Apparently a query made by the court on the occasion of viewing the property has led claimant’s counsel to make the assertion, in his brief, that the State of New York, having taken the fee to the parcel of land, is in a position, at any time, to stop all traffic over it. Counsel further states that the Deputy Attorney-General1‘ representing the State, said that was his judgment of the matter.” In view of counsel’s recollection of the discussion on the occasion in question let us now clear up any misunderstanding which may exist. The court did inquire, in substance, if the State engineers had the right to cut the embankment off sheerly at the taking line so that access *730from an easterly direction would be physically impossible. Certainly, if the State could legally make access impossible claimant would he entitled to compensation accordingly. (Board of Supervisors, Monroe County, v. Wilkin, 260 App. Div. 366, motions for leave to appeal denied 260 App. Div. 995.)

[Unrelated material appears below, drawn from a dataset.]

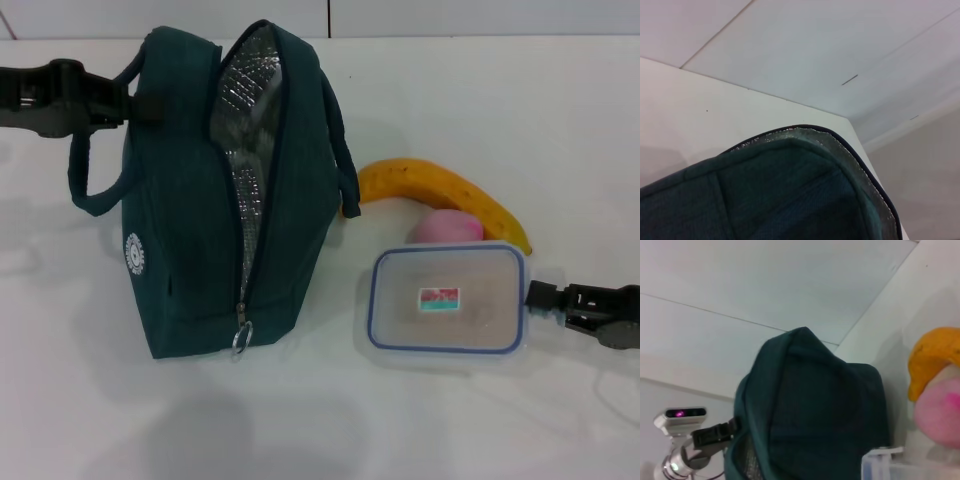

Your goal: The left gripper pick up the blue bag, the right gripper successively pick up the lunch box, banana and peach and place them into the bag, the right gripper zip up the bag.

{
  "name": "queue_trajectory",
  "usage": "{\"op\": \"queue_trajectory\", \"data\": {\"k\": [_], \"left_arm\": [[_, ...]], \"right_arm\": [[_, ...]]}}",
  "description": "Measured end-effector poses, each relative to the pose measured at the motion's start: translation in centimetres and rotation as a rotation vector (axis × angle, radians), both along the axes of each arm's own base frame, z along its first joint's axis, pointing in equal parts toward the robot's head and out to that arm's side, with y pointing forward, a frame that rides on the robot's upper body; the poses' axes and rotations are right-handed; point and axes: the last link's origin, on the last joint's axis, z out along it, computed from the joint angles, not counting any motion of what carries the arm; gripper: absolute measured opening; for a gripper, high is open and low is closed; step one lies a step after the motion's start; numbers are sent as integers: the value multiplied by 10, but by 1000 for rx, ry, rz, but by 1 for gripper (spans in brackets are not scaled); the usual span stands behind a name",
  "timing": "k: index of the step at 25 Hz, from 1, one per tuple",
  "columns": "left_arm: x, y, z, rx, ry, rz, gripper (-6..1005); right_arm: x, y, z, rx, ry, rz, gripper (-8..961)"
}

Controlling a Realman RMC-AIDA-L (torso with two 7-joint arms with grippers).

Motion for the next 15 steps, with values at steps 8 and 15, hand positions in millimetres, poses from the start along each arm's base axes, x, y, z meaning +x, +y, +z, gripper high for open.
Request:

However, that is not the law in this case. The land appropriated from claimant was taken for “ purposes connected with the highway system.” It became part of the right of way of State Highway No. 8431. This is not a parkway, such, as there was in the Wilhin case (supra). Nor is it a controlled access highway, as defined in subdivision 2 of section 3 of the Highway Law. Claimant’s rights are subject to the right of the State to regulate and control the highway for the benefit of the traveling public. (Perlmutter v. Greene, 259 N. Y. 327.) But as an abutting owner she has the right of access from and over the highway in its entirety to every part of her land and whether or not claimant owns the fee to the center of the highway, as it appears from her deed that she does, this right of access is one of which she cannot be deprived. (Griefer v. County of Sullivan, 246 App. Div. 385, affd. 273 N. Y. 515.) A finding herein to the effect that claimant, since the taking, has access from her farm and may cross over the land acquired from her to reach the travelled portion, or any part of State Highway No. 8431, is entirely consonant with the decision cited by claimant’s attorney in his brief, viz., Matter of County of Delaware v. Wakeman (168 Misc. 644). Claimant’s access has not been taken away. But as we have seen, it has been impaired and this impairment is a proper factor in her recovery herein.

We sward damages for the land taken, with its appurtenances, in the amount of $725 and for consequential damages to the remainder in the additional amount of $1,500, together with interest as provided by statute. Findings in accordance with the foregoing.